Information supplied Start Marker

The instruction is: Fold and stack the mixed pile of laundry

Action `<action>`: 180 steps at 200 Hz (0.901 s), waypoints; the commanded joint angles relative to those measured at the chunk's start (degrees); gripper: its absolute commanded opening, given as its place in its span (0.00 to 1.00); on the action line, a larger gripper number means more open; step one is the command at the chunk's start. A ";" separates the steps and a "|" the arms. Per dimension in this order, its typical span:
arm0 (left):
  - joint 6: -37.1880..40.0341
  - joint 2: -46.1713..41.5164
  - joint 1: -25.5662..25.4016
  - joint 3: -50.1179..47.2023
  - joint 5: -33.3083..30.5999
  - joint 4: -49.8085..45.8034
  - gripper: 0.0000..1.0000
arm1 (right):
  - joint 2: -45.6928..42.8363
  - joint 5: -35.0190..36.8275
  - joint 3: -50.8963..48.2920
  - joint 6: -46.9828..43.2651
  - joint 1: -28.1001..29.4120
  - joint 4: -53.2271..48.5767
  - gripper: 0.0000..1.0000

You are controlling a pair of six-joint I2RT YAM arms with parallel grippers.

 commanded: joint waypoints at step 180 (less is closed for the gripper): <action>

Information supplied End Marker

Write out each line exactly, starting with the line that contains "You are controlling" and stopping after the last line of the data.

## Answer to this problem
You are controlling a pair of six-joint I2RT YAM arms with parallel grippers.

 commanded: joint waypoints at step 180 (less is closed for the gripper): <action>

This answer requires no further additions.